* **Task to carry out**
The answer must consist of each line below that holds the word "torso", copied as it stands.

* **Dataset content**

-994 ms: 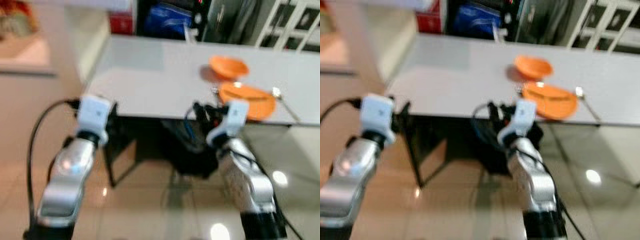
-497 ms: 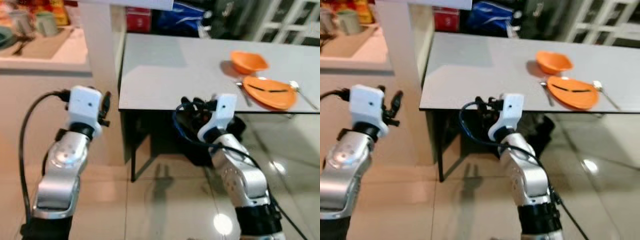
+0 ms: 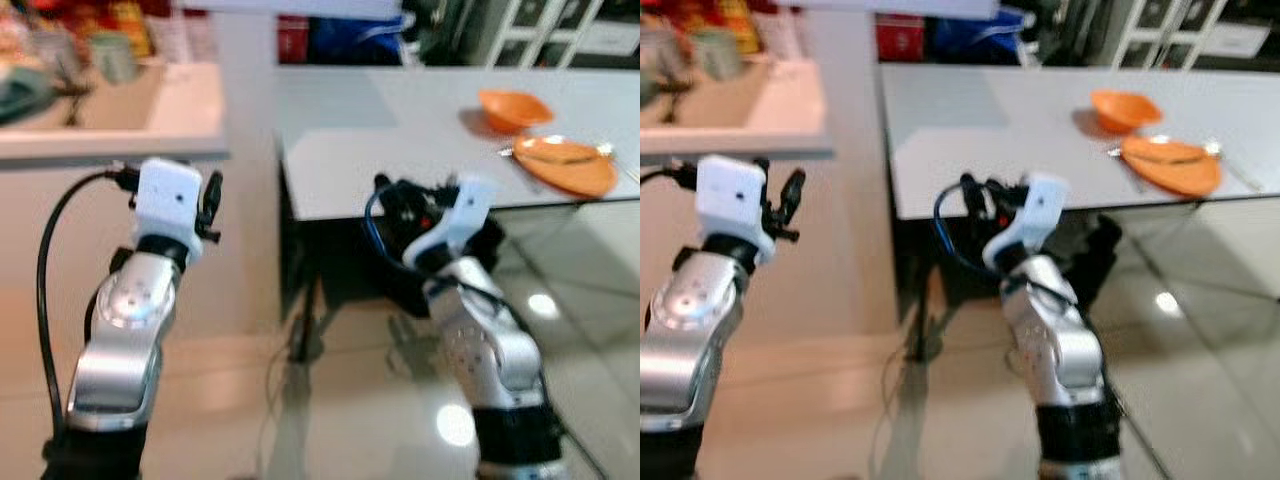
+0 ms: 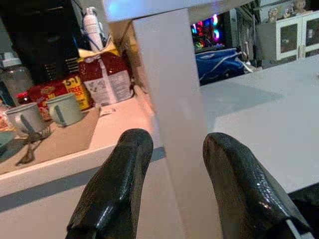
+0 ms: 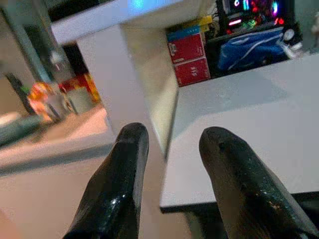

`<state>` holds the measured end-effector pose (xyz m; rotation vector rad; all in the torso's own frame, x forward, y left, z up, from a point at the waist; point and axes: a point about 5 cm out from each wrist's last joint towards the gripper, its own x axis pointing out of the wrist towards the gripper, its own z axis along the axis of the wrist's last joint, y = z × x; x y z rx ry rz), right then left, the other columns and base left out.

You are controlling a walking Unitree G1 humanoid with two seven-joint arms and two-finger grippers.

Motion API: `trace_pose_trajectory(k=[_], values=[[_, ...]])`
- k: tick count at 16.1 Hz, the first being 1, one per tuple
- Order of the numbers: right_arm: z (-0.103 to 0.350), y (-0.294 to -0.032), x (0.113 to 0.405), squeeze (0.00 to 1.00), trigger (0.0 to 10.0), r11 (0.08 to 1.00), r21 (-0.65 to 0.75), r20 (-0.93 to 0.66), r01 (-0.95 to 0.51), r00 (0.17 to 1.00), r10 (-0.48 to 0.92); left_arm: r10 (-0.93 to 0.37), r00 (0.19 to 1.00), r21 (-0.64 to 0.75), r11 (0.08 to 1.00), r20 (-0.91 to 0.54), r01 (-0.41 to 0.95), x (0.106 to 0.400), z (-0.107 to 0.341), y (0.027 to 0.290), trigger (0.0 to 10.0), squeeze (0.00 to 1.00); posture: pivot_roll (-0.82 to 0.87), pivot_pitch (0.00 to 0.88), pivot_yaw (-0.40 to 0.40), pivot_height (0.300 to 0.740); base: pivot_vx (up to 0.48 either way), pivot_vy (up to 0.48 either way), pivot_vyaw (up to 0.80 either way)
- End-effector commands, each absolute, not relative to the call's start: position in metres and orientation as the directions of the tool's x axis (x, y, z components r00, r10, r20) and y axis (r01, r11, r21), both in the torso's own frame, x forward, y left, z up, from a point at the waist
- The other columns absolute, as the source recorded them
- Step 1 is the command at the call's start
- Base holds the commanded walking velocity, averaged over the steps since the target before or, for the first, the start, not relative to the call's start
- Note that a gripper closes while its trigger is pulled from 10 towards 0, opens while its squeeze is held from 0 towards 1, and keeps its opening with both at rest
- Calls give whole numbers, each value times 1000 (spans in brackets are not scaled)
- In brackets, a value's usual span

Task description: Setting the table

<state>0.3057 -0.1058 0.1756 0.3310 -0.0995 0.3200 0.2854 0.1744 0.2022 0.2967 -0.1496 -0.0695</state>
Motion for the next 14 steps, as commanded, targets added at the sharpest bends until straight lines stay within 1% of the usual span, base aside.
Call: trace_pose_trajectory(k=[1, 2, 5, 6, 7, 8, 10, 11, 12, 13, 14], values=[[168, -112, 306, 0, 10000, 920, 268, 95, -285, 958, 269, -120, 985, 296, 952, 126, 78, 286, 201, 167, 10000, 0, 28, 0, -41, 740, 0, 480, 0], [167, -112, 307, 0, 10000, 932, 230, 89, -279, 960, 265, -122, 985, 294, 952, 124, 81, 285, 201, 166, 10000, 0, 30, 0, -42, 740, 0, 480, 0], [172, -115, 309, 0, 10000, 945, 211, 118, -250, 966, 229, -124, 985, 288, 954, 116, 86, 285, 199, 165, 10000, 0, 30, 0, -45, 740, 0, 480, 0], [172, -115, 309, 0, 10000, 941, 226, 120, -253, 966, 231, -115, 987, 268, 960, 111, 82, 285, 198, 165, 10000, 0, 30, 0, -45, 740, 0, 480, 0], [174, -117, 308, 741, 10000, 940, 236, 139, -248, 966, 220, -112, 988, 263, 962, 108, 80, 285, 198, 165, 10000, 0, 29, 0, -46, 740, 0, 480, 0], [175, -118, 308, 1000, 10000, 940, 237, 154, -247, 964, 214, -111, 988, 267, 961, 105, 80, 285, 198, 164, 10000, 0, 29, 0, -47, 740, 0, 480, 0], [177, -117, 307, 1000, 10000, 932, 248, 164, -263, 960, 228, -114, 987, 278, 957, 110, 79, 285, 198, 164, 10000, 0, 30, 0, -47, 740, 0, 480, 0], [178, -117, 308, 1000, 10000, 936, 231, 162, -265, 959, 231, -99, 989, 254, 965, 107, 69, 285, 198, 165, 10000, 0, 30, 0, -48, 740, 0, 409, 0], [179, -117, 309, 1000, 10000, 943, 209, 157, -257, 961, 227, -82, 991, 224, 973, 110, 56, 285, 199, 166, 10000, 0, 29, 0, -48, 740, 0, 0, 0], [185, -121, 310, 1000, 10000, 961, 123, 195, -249, 955, 223, -106, 986, 210, 975, 131, 77, 284, 203, 162, 10000, 0, 30, 0, -49, 740, 0, 0, 0], [187, -123, 313, 1000, 10000, 954, 167, 195, -249, 957, 216, -113, 987, 210, 974, 113, 87, 285, 203, 161, 10000, 0, 30, 0, -49, 740, 0, 0, 0]])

* **Your solution**
`<state>` holds the measured end-effector pose (xyz m; rotation vector rad; all in the torso's own frame, x forward, y left, z up, from a point at the waist; point and axes: a point about 5 cm out from each wrist's last joint towards the gripper, its own x axis pointing out of the wrist towards the gripper, its own z axis along the axis of the wrist's last joint, y = z × x; x y z rx ry rz), right then left, the other columns and base left out.
- End-effector commands, each absolute, not relative to the call's start: position in metres and orientation as the directions of the tool's x axis (x, y, z components r00, r10, r20) and y axis (r01, r11, r21), both in the torso's own frame, x forward, y left, z up, from a point at the waist

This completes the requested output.